(Dataset entries)
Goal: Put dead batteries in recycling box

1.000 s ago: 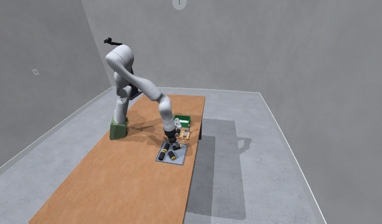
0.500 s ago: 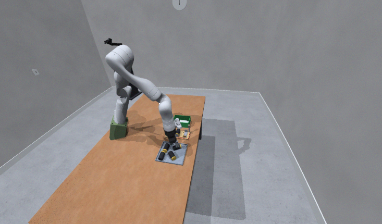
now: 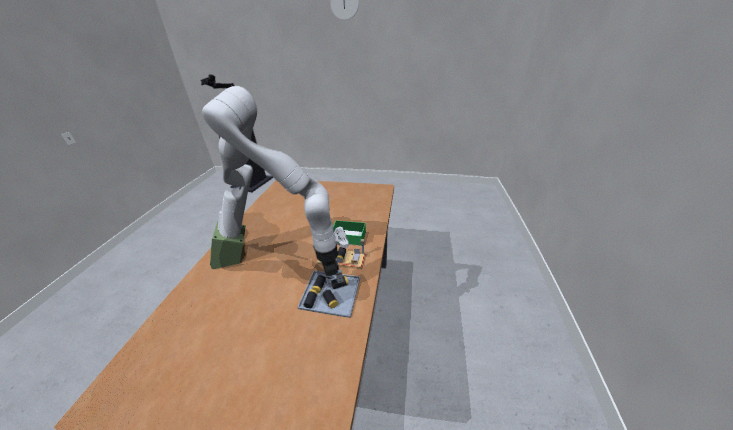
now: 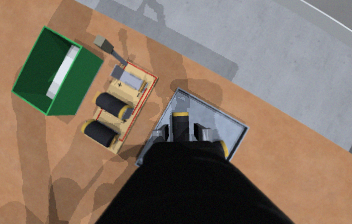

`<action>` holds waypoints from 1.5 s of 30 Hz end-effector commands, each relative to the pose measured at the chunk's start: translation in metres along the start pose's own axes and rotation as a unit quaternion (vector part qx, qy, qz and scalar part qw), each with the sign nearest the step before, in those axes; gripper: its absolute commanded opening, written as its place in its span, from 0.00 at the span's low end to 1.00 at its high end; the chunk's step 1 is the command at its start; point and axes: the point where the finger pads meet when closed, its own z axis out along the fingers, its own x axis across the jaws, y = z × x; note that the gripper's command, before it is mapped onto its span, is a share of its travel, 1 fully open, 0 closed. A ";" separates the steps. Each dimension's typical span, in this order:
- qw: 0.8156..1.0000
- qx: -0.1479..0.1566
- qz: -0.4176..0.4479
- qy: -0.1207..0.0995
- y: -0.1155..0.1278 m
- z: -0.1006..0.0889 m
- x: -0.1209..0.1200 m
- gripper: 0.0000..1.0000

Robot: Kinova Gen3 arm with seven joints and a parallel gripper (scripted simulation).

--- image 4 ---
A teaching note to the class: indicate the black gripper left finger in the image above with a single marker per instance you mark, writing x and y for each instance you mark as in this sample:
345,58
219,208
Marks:
161,135

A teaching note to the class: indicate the green open box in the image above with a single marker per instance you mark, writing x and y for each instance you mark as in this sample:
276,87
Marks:
48,72

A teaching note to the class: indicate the black battery with yellow end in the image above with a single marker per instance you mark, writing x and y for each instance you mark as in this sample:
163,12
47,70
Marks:
98,132
112,104
222,146
180,126

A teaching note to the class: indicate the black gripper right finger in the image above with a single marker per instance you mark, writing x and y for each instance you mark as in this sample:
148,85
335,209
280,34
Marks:
201,133

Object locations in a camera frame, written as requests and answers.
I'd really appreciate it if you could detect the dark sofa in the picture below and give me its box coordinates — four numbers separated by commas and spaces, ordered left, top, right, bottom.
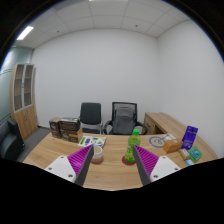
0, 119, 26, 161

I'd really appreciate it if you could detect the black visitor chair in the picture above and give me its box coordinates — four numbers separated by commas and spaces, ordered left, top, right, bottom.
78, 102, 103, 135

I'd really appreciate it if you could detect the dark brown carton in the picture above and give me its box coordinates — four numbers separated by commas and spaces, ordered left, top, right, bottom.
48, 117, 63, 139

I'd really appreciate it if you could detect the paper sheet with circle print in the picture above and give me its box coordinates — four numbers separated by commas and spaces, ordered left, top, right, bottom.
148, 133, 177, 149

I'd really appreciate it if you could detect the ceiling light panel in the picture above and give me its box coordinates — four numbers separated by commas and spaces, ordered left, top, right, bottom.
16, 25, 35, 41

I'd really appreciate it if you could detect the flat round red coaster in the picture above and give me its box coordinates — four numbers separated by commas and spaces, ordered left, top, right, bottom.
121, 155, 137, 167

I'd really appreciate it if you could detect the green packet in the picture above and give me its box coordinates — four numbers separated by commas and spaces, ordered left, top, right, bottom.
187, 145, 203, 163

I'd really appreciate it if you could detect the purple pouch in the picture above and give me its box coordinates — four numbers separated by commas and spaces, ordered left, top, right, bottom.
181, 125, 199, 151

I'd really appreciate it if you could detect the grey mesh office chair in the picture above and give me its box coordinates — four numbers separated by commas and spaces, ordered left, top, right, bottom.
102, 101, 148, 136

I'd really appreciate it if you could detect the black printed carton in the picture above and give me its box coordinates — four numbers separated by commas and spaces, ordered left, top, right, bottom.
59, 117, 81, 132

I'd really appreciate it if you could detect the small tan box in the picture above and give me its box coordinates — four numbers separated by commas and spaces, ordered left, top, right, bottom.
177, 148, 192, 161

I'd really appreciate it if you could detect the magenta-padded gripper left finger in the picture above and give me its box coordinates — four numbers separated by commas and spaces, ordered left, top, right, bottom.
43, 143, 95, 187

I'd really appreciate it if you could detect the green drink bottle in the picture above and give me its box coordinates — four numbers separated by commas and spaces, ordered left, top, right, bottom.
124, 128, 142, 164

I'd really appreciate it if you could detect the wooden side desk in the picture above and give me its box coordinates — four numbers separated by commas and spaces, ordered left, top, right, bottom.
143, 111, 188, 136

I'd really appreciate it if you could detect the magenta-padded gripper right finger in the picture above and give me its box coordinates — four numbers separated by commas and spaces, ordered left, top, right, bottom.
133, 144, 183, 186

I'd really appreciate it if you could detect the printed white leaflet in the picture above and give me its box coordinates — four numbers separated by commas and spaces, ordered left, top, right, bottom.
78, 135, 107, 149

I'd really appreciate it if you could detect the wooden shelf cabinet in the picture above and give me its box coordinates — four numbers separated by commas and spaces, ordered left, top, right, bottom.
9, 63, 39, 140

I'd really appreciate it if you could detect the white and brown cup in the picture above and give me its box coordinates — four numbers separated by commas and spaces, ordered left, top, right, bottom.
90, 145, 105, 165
(End Dataset entries)
**Task:** Where does "this" appear in the records above? Copy each line that holds it.

**Written solution:**
`<action>` holds waypoints from 1.5 s of 30 Hz end-effector commands, each relative to the pose measured at the chunk's start: translation in metres along the start pose's own axes and rotation as a unit quaternion (vector part qx, qy, qz and scalar part qw), each with the sign nearest the step before, in those axes; gripper: its absolute commanded opening, written as its place in its span, from 0.00 at the span's low end to 1.00 at its high end; the chunk's step 1 is the command at its start; point and axes: the point where the finger pads meet when closed, its own z axis out along the fingers, its own x axis across the jaws, y = z × x; note that the gripper's command, before it is mapped onto its span, is a share of its travel, 1 fully open, 0 closed. A ";" separates the steps. Each dimension's typical span, in this order:
A teaching note to the class: indicate the black gripper left finger in the image above with a single marker per instance you mark, writing x and y for each instance you mark as in this sample:
A teaching note to the class: indicate the green open box in the image above with a single marker per instance you mark, writing x and y for each instance you mark as in this sample:
A teaching note to the class: indicate the black battery with yellow end in the image above with a single marker per instance you mark, writing x and y for each instance you mark as in this sample:
A teaching note to the class: indicate the black gripper right finger in the image above with a single marker per instance you mark, writing x and y for each instance you mark as in this sample:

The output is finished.